Teacher Loan Forgiveness
You may be able to get $5,000 or up to $17,500 in forgiveness on Direct and Stafford loans if you have worked full-time as a highly qualified teacher for five consecutive years at a school that serves low-income students.
Total and Permanent Disability (TPD) Discharge
You might be able to get your loans discharged if you have a disability or conditions that mean you can’t work. If your disability or condition can cause death, has lasted for 5 years, or is expected to last for five years, you may want to apply for TPD.
A loan can also be discharged or partially discharged if a school committed fraud with your loan such as:
- signing your loan paperwork without your permission,
- certifying you for a course even though the school was aware you were unqualified, or
- knowing that you will be incapable of getting a job in the trade once you graduated.

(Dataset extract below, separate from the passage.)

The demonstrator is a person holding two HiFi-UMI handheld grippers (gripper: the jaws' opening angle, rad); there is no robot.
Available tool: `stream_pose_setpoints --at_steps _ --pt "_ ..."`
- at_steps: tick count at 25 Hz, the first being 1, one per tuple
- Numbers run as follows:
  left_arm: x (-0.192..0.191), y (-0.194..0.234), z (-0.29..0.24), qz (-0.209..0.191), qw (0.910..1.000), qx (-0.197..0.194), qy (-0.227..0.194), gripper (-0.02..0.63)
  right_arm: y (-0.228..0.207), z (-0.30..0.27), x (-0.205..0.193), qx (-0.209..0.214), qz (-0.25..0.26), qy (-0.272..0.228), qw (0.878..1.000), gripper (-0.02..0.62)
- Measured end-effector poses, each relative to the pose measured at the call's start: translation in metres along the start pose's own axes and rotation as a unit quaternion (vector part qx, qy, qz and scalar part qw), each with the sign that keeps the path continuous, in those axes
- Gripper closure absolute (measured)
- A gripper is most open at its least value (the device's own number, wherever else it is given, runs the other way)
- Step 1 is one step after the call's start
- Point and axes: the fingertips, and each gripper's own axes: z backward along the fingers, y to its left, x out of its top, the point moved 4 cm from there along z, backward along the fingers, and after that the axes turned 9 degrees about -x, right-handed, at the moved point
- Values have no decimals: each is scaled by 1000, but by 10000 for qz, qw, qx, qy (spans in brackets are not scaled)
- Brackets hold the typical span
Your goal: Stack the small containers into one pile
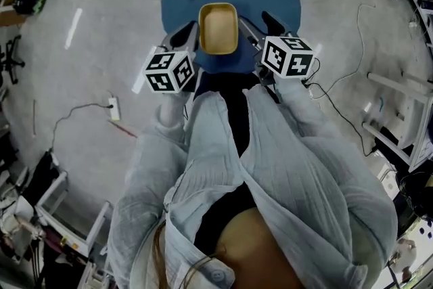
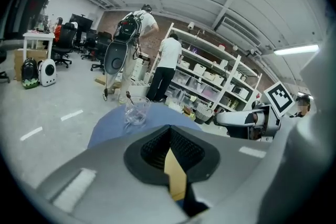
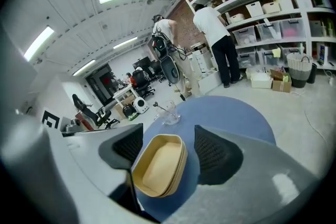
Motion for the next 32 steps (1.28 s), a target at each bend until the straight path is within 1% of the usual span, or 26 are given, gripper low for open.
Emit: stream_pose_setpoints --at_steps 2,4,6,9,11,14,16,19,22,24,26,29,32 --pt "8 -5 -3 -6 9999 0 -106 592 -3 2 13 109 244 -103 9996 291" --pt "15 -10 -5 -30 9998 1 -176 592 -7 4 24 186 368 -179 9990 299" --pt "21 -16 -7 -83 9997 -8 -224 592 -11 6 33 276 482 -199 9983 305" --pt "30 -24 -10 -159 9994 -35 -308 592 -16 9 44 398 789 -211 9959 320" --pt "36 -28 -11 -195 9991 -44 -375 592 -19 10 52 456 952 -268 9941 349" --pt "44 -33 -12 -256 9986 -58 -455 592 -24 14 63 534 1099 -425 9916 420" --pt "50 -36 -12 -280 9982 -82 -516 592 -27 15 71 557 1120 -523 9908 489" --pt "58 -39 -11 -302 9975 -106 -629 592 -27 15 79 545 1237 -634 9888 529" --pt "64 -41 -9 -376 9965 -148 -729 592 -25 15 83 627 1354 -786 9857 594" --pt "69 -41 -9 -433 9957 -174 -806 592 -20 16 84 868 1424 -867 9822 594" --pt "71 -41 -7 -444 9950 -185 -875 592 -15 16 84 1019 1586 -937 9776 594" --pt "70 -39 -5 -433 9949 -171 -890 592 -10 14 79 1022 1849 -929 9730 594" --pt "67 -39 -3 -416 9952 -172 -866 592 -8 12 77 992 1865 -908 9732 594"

You should also be able to get a discharge if you were a victim of identity theft, where someone else took out a loan in your name without your knowledge.
The U.S. Department of Education provides helpful information about loan repayment. They also have an Ombudsman program. The Ombudsman helps people who have exhausted attempts to resolve issues on their own. This program is limited to Federal student loans.
The Bureau of Consumer Credit Protection in Maine also oversees student loan servicers and can receive complaints.
Student Loan Borrower Assistance at the National Consumer Law Center also has resources on student loan repayment.